This is a prime examply of why to give the advice to never use a market order.
This is _exactly_ the type of situation where a limit order is the right
choice rather than a market order, as with the market order you _don 't_ know
that this is the price you'll enter the position at.

If you enter a market order based on that thinking, you risk losing a lot of
money, because you are making an unjustified assumption that the price
can't/won't move all that much before it is filled.
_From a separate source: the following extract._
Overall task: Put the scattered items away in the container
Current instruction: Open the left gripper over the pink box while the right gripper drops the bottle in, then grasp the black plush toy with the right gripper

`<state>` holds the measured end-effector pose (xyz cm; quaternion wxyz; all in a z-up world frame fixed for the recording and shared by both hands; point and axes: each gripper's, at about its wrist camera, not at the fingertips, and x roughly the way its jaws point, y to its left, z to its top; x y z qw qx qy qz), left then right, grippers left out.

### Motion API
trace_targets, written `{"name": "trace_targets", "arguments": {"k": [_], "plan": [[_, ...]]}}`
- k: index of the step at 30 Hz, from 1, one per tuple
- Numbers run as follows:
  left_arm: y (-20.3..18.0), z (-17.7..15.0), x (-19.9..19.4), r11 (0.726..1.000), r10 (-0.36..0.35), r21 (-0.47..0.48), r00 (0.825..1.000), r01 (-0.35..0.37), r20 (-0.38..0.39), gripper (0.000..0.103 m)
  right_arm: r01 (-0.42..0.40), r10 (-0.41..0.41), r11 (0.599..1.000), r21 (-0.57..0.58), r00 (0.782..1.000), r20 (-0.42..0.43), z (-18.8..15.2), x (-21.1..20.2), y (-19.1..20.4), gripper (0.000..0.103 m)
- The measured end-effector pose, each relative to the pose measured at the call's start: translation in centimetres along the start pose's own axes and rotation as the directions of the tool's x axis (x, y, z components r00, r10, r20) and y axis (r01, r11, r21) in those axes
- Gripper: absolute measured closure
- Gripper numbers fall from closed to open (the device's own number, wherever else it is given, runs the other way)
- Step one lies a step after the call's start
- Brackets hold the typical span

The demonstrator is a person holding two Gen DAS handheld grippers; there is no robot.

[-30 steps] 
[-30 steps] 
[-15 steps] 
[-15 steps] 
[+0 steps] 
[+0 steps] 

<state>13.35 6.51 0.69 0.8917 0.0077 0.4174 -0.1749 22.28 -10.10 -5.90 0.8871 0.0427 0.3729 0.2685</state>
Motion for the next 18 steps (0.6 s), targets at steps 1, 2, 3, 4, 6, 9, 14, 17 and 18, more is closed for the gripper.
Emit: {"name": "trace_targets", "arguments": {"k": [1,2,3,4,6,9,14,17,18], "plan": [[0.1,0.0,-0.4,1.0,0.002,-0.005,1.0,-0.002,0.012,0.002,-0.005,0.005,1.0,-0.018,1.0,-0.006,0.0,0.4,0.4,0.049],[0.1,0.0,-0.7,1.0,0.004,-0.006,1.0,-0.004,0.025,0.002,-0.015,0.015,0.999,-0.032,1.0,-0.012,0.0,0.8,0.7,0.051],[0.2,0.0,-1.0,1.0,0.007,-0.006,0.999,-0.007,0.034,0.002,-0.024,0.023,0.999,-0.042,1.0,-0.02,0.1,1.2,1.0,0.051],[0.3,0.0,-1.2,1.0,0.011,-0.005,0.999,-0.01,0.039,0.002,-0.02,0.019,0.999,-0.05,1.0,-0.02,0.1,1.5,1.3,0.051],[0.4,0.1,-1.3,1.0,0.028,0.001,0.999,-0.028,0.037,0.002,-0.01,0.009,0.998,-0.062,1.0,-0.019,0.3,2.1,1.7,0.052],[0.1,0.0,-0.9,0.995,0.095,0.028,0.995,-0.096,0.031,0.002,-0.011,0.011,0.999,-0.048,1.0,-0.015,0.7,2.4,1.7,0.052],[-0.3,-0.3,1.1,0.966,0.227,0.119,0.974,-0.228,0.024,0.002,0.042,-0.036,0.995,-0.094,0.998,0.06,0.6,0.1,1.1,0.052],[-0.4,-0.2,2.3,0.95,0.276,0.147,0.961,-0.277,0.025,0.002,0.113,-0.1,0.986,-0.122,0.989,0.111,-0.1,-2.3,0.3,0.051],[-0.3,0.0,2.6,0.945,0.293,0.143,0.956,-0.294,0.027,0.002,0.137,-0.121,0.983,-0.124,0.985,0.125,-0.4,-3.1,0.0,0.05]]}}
It's unlikely you're looking at the market price and think "if I place that
market order now, I might end up selling at 30% below that/buying at 30% above
that". But that can happen. On crypto exchanges, not only can it happen, but
e.g. on smaller exchanges trading lesser coins against BTC it's not at all
unusual for it to happen (e.g. you have have coins fluctuating up and down
between 3-4 satoshi).

Saying you should _never_ do it is hyperbole, but the cases where there is a
good reason to not enter a limit order instead are exceedingly few. Most of
the times when people use market orders it tends to be lack of a trading
strategy or lacking tools (panicked issuing of market order to account for
lack of having suitable orders in place to protect you) or lack of
understanding of the risk.

I'd argue that the vast majority of the time, if you find yourself thinking
you need a market order, maybe you do need it _then and there_ in an urgent
rush, but if so you should treat it as a warning sign that you may be doing
something wrong (e.g. you don't have the right tools or strategy in place to
protect you against risks) and re-evaluate what you're doing.

------
koolba
> While the full list is here, the requirements include things like being a
> corporation with a net worth exceeding $1,000,000 and trading on margin in
> order to hedge risks associated with your business. Individuals need to have
> a minimum of $5,000,000 invested on a discretionary basis in order to be
> allowed to trade on margin.

Holy cow those are are some steep requirements. For contrast to trade on
margin in traditional brokerage account requires only a couple thousand
dollars (for up to 2x margin on most securities). Intra day 4x margin usually
requires $25K+.

If they are attracting customers to trade on their platform with that level of
disposable assets then color me impressed.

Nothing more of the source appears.